• _Task statement_:
Return only the number of lines in the records below where the string "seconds" shows up.

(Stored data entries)
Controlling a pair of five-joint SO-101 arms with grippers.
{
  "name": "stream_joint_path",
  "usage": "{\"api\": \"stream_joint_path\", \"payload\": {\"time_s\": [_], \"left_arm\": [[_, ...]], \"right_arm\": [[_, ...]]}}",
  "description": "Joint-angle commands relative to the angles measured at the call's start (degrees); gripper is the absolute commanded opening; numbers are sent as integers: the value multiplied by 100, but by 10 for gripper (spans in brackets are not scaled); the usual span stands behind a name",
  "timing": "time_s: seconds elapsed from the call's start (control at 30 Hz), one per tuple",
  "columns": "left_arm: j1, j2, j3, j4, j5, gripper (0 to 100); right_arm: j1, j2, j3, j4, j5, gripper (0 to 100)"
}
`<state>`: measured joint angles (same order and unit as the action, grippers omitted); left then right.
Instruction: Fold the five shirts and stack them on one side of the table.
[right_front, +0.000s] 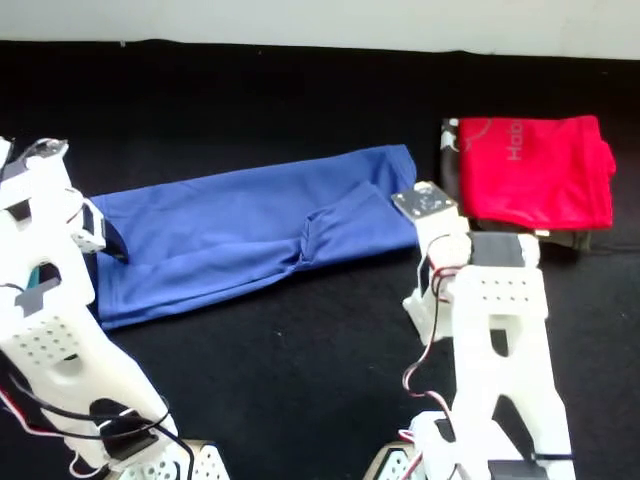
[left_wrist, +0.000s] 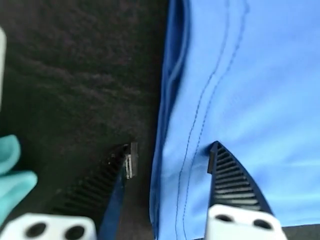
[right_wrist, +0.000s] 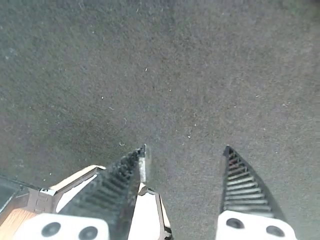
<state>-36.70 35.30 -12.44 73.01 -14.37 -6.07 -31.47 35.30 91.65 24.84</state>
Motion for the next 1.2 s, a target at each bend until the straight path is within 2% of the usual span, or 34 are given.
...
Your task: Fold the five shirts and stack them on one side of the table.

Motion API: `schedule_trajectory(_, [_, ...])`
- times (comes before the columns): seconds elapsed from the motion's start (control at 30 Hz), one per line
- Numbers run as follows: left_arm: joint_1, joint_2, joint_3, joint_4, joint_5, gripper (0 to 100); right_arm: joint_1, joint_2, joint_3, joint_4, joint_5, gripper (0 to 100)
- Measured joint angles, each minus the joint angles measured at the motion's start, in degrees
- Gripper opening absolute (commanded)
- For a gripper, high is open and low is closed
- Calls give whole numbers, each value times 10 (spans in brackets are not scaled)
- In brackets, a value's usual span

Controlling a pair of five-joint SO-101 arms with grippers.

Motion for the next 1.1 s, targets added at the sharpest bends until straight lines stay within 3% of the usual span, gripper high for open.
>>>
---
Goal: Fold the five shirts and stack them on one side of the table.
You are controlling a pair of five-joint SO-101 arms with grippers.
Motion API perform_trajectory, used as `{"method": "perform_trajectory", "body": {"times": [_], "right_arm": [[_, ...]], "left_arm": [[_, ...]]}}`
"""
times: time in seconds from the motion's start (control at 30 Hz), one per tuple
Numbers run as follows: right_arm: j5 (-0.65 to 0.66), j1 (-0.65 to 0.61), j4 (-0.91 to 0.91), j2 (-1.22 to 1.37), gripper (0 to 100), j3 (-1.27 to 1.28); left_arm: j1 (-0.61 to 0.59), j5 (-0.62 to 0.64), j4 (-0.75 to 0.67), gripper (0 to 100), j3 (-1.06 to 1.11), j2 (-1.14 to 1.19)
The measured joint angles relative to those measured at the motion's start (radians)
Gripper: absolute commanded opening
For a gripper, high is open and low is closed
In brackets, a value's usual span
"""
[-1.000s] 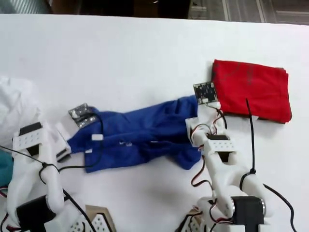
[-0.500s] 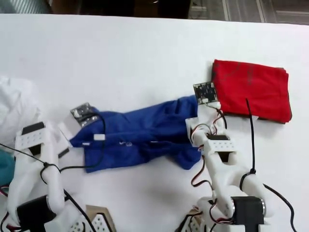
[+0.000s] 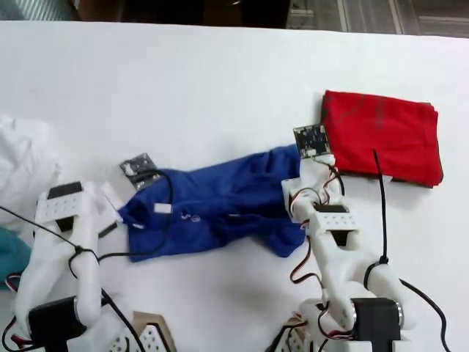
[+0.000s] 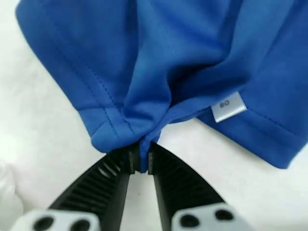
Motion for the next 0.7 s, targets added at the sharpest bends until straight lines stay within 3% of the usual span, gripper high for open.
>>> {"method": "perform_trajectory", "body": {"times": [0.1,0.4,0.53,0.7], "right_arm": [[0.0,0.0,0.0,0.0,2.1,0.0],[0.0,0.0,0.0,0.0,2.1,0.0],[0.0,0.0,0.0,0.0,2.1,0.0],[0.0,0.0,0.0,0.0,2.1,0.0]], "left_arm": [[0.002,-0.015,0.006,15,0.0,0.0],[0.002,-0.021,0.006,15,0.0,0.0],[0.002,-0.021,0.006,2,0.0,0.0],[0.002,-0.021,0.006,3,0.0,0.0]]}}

• _Solution_:
3